図らずも討伐クエスト『ハマ邪気盗賊団を壊滅させろ!』(難易度10) を達成した結束バンド一行。その報酬は今までのクエストの報酬とは比べものにならない額で、結束バンドが欲している残りの楽器を全て購入しても余裕でお釣りがくる程であった。

「すごいよ!これだけあれば皆の分の楽器が揃うよ!」

「ですね!結束バンド再始動がグッと近づきました!」キタキターン

「うむ。晋作オジサングッジョブ」

「あっよっよかったです」

こうして結束バンド一行はお目当ての楽器を全て手に入れることに成功し、大満足といった様子で外で待っていた廣井きくりと合流して今度こそティズワラを後にする。
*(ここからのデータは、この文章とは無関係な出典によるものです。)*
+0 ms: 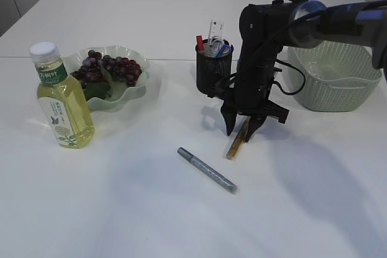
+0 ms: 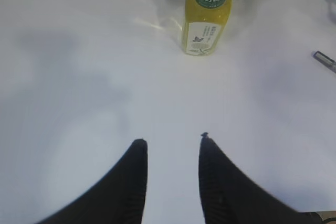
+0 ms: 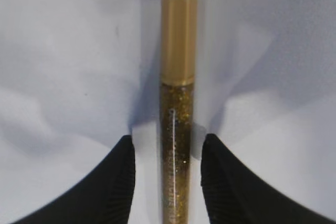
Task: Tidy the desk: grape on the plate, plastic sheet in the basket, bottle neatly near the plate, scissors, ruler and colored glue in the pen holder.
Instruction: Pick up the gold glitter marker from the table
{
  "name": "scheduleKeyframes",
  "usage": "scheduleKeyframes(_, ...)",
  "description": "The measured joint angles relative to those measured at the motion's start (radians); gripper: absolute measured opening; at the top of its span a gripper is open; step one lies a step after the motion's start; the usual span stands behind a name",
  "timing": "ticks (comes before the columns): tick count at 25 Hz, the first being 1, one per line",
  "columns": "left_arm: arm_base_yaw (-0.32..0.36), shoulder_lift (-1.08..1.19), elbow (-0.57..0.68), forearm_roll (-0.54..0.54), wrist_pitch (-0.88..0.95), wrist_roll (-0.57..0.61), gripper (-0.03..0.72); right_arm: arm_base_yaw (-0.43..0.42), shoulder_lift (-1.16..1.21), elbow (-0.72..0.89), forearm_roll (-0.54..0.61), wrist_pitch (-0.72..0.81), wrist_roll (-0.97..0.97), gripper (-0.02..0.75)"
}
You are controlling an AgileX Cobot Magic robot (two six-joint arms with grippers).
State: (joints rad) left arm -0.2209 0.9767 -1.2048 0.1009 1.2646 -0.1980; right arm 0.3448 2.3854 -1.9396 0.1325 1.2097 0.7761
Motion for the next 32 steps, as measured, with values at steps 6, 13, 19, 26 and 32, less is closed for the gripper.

「中が騒がしいと思ったら先輩に続いておっちゃんも本気でキレちゃったんだね~。おっちゃんもやるじゃ~ん♪」

「いやお恥ずかしい…年甲斐もなく声を荒げてしまったよ」

「でもそのおかげで盗賊団を倒して私達の楽器も手に入りましたし結果オーライですよ!」

「あっですね」

「もう晋作オジサンに足を向けて寝られない」

「うんうん♪晋作さんありがとね!一時はどうなるかと思ったけど全員分の楽器揃えられてよかった~♪」

「まだ油断するなよ?家に帰るまでが冒険だ」

「店長さんの言う通りです!また盗賊団みたいな人達が現れるかもしれませんし最後まで頑張りましょう!」キターン

「えー…もうすでにヘトヘト…晋作オジサンおんぶして」

「あっわっ私も緊張が解けたのと歩き疲れたのが重なってもう限界…」

「確かに皆疲れが溜まってきてて行きのようなペースで帰るのは難しそうだね。引き返してティズワラで一泊しますか?」

「その点は問題ない。護衛団長の権限で送迎馬車を手配してある」

「本当!?でもお姉ちゃんいつの間に?」

「私達の事情を知ってる後輩兵士達に事前に迎えにくるようお願いしておいたんだよ」

「それは助かりますね。星歌さんありがとうございます」

「あっありがとうございます!」

「よ!さすがは三十路護衛団長。いい仕事してるね」

「先輩あざーす!伊達に歳を重ねてないよね!」

「よしリョウと廣井はここに置いていくか」

「嘘です店長は若くて美人の各イケメンから引っ張りだこのモテモテ護衛団長」

「先輩冗談ですごめんなさい何でもしますから私も馬車に乗せてください」

「そういえば廣井さんはこれからどうするの?」

「あーそーいや私住むとことかなかったんだったわー。皆はどうしてんの?」

「あたしとお姉ちゃんはお城で、晋作さんの家にぼっちちゃんとリョウと喜多ちゃんが住んでますよ~」

「えっ先輩達お城に住んでんの!?」

「虹夏と晋作オジサンは転生特典で最初から寝泊まりできる場所が用意されてた。これが生前積んだ徳の差」

「あっですね。わっ私だけだったら今頃どうなっていたか…そっ想像しただけで恐ろしい」

「え~いいな~…おっちゃんの家部屋余ってたりしない?」

「えっ私の家かい?私は構わないけど場所空いてたかな…あ、私の部屋をカーテンか何かで仕切ればもう一人くらい…」
「「えっ!?」」

「本当~?さすがおっちゃん優しい~♪」

「ダッダメですよ叔父様!叔父様と同じ部屋なんて節操なしにも程があります!」プンプン
「そうだよ晋作さん!すでにぼっちちゃんとリョウと喜多ちゃんがいるのにこれ以上は見過ごせないよ!どうしてもって言うならあたしがそこに住むから!」ヌ"ンヌ"ン

「虹夏の言い分は護衛団長として却下だが廣井、お前は私達と一緒にこい。城の客間が余ってるはずだし生活していけるだけの仕事も割り当ててやる」

「住めればこの際どっちでもいいや~。お世話になりまーす♪」

こうして漸く目的を果たして帰路についた結束バンド一行。しかしSTARRY異世界店と結束バンド本格再始動までの道のりはまだまだ先かもしれない。